Joseph was held captive in the Qarghayi district of Laghman province, an area east of Kabul near the Pakistani border. The SEALs maneuvered on foot for about four hours over trails and mountainous terrain, and arrived at the Taliban hideout after midnight.
Checque, the point man in the SEAL unit, opened fire on a Taliban guard who spotted the Americans, and then chased him inside through six layers of blankets that served as a door and kept the cold out. Byers, who followed Checque in, said shielding the doctor from the gunfire was instinctual.

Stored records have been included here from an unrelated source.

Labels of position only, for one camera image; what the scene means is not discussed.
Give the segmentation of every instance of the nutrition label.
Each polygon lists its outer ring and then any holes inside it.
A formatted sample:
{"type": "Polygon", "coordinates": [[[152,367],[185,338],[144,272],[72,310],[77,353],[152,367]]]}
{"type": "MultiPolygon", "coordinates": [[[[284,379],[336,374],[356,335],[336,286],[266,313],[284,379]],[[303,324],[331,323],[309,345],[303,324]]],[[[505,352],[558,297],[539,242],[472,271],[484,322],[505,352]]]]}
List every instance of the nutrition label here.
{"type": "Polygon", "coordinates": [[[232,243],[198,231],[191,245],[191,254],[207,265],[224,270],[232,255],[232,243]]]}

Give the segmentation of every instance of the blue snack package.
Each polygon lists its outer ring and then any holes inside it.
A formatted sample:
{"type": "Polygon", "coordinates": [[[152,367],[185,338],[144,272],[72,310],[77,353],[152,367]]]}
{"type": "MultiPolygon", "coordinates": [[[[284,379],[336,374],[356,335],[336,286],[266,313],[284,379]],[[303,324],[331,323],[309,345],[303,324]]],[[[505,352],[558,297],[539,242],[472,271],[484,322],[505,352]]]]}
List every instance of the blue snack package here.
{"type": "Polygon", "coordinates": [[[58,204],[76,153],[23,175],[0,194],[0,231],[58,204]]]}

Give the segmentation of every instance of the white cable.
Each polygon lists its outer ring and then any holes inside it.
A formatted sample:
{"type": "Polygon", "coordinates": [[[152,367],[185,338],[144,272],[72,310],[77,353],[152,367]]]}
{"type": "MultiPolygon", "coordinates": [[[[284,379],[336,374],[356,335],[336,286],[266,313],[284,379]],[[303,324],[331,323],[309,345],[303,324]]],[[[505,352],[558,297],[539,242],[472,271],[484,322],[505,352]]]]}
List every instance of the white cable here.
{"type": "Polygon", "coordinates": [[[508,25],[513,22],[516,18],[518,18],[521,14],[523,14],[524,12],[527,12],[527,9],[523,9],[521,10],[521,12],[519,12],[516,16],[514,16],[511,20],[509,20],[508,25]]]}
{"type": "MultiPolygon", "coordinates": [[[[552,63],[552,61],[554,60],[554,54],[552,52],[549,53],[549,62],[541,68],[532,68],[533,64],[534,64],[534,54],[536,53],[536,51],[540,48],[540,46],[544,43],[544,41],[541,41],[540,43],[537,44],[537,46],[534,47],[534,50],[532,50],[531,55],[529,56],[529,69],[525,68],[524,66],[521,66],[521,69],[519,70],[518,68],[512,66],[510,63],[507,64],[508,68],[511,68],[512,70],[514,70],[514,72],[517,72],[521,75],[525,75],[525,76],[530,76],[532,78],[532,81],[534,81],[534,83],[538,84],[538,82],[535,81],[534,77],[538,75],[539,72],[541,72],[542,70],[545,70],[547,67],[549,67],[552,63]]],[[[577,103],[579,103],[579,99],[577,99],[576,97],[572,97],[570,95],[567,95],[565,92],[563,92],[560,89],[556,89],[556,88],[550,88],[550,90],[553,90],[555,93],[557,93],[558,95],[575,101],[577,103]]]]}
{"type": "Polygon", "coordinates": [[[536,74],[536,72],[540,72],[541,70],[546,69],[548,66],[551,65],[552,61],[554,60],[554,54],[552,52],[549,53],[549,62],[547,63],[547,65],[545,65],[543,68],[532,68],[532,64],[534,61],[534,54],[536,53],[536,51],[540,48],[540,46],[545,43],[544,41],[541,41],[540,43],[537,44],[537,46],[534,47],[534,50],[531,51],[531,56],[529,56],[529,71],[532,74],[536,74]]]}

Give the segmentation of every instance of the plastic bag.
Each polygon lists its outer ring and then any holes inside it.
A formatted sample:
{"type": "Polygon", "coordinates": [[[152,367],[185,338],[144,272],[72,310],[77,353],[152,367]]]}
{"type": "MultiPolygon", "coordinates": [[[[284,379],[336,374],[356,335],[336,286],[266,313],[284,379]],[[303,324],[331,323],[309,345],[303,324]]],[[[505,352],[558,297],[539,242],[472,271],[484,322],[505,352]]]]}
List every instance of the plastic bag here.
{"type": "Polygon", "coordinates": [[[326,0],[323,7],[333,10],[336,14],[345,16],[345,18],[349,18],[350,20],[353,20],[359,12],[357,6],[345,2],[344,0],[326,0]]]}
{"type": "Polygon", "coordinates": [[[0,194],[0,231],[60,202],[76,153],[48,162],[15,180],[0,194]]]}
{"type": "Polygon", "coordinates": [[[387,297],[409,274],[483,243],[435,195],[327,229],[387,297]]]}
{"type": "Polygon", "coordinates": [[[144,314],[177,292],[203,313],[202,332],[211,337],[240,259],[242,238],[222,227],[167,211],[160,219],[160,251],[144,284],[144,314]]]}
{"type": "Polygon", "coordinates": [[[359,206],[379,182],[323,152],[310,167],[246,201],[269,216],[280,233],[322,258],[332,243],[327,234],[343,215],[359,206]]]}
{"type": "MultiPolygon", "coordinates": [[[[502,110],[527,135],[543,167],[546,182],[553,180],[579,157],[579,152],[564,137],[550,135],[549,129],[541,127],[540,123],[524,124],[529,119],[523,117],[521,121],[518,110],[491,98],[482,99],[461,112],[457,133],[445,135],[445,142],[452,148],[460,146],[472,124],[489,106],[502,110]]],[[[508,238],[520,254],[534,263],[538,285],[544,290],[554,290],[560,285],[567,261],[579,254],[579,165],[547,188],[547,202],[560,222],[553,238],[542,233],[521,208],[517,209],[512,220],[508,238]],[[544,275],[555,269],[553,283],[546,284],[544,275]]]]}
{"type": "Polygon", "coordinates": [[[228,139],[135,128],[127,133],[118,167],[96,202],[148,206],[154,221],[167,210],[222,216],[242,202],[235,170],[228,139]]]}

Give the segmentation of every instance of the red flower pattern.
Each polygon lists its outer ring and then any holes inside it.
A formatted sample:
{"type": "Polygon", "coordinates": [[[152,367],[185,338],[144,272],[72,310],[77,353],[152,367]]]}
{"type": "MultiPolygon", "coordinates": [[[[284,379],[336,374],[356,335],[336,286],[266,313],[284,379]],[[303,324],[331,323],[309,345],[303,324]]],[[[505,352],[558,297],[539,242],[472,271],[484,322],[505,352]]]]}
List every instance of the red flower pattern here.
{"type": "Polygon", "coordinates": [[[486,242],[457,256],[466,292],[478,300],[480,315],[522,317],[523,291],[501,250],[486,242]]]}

"We’re wearing body armor, so I want to protect him from any other dangers that are in the room,” Byers said. “When we do a mission like this, we accept more risk to ourselves in order to bring him back, to bring back another American.”
Byers said that Checque was both a teammate and friend, and tough as nails. He loved cars and motorcycles, outdoor sports and guns.
"I was lucky. I made it out with very few scratches, and Nic Checque didn’t,” the SEAL said. “He made the ultimate sacrifice. But there have been a lot of our brothers who have made the ultimate sacrifice, and they died like warriors die. I would like to think he would do that all over again. Very few people can say they died doing something they love, and he’ll forever be remembered in the pages of history as being a truly great hero.”
Byers said he has not spoken to Joseph since 2012. The doctor wrote a book, “Kidnapped by the Taliban: A Story of Terror, Hope and Rescue by SEAL Team 6,” that was released in 2014 and detailed his captivity and rescue by the SEALs. He https://www.washingtonpost.com/news/checkpoint/wp/2016/02/02 when Byers’s award was announced that he was taken aback by Byers’s willingness to risk his own life. In his book, Joseph wrote that he was given a coin by the SEALs with the Roman numeral “VI” on it — for SEAL Team 6.
Joseph also wrote that he was allowed to attend a “ramp ceremony” at Bagram Airfield in Afghanistan in which Checque’s remains were loaded on a C-17 cargo plane to be sent back to the United States. The doctor spoke to about 30 SEALs on the plane afterward, and wrote in his book that his eyes welled with tears as he thanked them.
"U.S. Navy SEALs have a reputation as the toughest people on the planet, one they have rightly earned from their training and from the skill they’ve demonstrated in mission after mission,” Joseph wrote. “But as I observed the faces of the men gathered around me, I saw more than a few eyes, like mine, filling up. A few of the SEALs had tears running down their cheeks.”
Asked what he has done since 2012, Byers only would say that it is “whatever the nation has asked.” He plans to stay in the military as long as he loves his job, and said he wants to make others who have earned the Navy SEAL insignia, the Trident, proud.
“That’s the most important thing: How our brothers in the community view us,” he said. “That’s what keeps us going. You earn your Trident every day, and you’re only as good as that day. You don’t rest on what you did in the past. You keep driving forward.”